A novel series of 2-(2- oxoethyl)pyrimidine-5-carboxamide derivatives were designed, synthesized and evaluated as acetylcholinesterase inhibitors (AChEIs) for the treatment of Alzheimer’s disease (AD). Biological activity results demonstrated that compound 10q showed the best inhibitory activity against AChE (IC₅₀ = 0.88 ± 0.78 μM), which was better than that of Huperzine-A, and its inhibitory effect on BuChE was weak (IC₅₀ = 10.0 ± 1.30 μM), which indicated that compound 10q was a dominant AChE inhibitor. In addition, the result of molecular docking study displayed that 10q could simultaneously bind to CAS and PAS sites of AChE, which was consistent with the mixed inhibition mode shown by the enzymatic kinetics study of 10q. Furthermore, the molecular properties of the target compounds were predicted online using the molinspiration server and pkCSM, The results exhibited that compound 10q had drug-like properties that satisfied the Lipinski's rule of five. Based on the bioactivity and molecular properties, compound 10q for further development was valuable.
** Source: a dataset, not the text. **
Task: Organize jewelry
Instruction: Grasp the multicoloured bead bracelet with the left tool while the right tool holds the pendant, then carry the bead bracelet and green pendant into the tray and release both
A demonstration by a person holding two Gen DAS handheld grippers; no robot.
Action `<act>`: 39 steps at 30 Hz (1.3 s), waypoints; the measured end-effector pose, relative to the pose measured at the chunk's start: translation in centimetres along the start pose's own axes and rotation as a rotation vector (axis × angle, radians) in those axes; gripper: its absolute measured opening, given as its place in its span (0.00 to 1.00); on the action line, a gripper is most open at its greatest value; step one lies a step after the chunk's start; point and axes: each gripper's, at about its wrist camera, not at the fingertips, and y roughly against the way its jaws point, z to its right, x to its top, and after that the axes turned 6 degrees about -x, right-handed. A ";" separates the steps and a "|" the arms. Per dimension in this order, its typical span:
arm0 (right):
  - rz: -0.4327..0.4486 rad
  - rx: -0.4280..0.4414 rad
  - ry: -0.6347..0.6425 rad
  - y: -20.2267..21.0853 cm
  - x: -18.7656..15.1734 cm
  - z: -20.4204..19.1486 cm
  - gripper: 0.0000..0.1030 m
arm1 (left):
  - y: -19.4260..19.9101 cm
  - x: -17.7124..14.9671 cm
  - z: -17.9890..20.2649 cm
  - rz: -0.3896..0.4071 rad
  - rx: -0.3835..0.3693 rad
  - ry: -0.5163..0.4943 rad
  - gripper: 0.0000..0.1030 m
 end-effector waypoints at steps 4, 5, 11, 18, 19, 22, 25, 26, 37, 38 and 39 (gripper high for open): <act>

设计、合成和评估了一系列新的 2-(2-氧代乙基)嘧啶-5-甲酰胺衍生物作为治疗阿尔茨海默病 (AD) 的乙酰胆碱酯酶抑制剂 (AChEI)。生物活性结果表明，化合物10q对AChE的抑制活性最好（IC ₅₀  = 0.88 ± 0.78 μM），优于石杉碱甲，对BuChE的抑制作用较弱（IC ₅₀  = 10.0 ± 1.30 μM ） )，这表明化合物10q是主要的 AChE 抑制剂。此外，分子对接研究结果显示，10q可以同时与 AChE 的 CAS 和 PAS 位点结合，这与10q的酶动力学研究显示的混合抑制模式一致。此外，利用molinspiration server和pkCSM对目标化合物的分子性质进行了在线预测，结果表明化合物10q具有满足Lipinski五法则的类药物性质。基于生物活性和分子特性，进一步开发的化合物10q是有价值的。